Willful Infringement
Willfulness is alleged based on Actavis’s pre-suit knowledge of the patents-in-suit via their listing in the FDA’s Orange Book and the receipt of the notice letter (Compl. ¶60). The complaint further alleges that Actavis’s stated opinions on non-infringement and invalidity are "devoid of an objective good faith basis," characterizing the case as "exceptional" (Compl. ¶61).

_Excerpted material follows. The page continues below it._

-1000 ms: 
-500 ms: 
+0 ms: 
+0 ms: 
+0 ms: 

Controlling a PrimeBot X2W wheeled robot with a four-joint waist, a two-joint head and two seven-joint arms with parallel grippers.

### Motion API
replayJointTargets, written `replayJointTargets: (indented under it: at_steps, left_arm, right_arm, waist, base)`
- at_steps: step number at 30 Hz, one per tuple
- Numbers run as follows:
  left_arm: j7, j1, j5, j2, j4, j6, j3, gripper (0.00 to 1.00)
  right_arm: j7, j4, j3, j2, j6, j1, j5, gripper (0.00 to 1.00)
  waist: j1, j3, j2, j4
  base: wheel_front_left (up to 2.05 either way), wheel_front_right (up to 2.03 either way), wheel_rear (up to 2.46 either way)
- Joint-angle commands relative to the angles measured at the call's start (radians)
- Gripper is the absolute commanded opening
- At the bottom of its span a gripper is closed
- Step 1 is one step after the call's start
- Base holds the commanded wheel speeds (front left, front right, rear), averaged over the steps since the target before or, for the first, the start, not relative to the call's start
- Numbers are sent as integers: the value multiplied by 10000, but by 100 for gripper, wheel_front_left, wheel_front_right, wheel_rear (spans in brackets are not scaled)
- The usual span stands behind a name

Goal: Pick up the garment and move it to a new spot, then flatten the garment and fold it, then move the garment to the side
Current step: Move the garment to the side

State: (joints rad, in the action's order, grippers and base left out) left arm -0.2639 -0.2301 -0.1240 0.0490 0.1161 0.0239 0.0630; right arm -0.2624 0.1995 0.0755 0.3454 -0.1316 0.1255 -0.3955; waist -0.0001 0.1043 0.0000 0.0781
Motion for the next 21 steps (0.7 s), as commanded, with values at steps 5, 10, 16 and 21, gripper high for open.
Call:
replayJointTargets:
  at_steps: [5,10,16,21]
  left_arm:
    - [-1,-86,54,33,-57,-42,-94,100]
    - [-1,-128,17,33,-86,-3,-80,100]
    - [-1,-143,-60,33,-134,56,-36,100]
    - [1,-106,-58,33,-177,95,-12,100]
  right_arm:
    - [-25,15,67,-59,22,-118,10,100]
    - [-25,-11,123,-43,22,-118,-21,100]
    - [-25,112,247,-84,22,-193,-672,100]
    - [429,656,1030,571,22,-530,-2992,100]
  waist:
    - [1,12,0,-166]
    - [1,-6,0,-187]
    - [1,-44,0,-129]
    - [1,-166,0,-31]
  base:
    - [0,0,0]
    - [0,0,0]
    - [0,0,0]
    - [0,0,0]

VII. Analyst’s Conclusion: Key Questions for the Case
- A core issue will be one of infringement linkage: for the method patents, can Plaintiffs establish that administering rifaximin for the FDA-approved indication of IBS-D necessarily results in the "eradicating [of] a small intestinal bacterial overgrowth condition" as claimed in the patents, or is there a disconnect between the labeled indication and the patented method?
- A key evidentiary question will be one of physical identity: for the composition patents, does the rifaximin in Actavis's proposed generic product meet the specific structural requirements of the claimed polymorphous forms, as defined by precise X-ray powder diffraction data?
- The outcome may also turn on a question of definitional scope during claim construction: how broadly will the court construe the term "about" as it applies to the numerical peaks defining the patented crystalline structures, and what clinical criteria define the existence of a "small intestinal bacterial overgrowth condition"?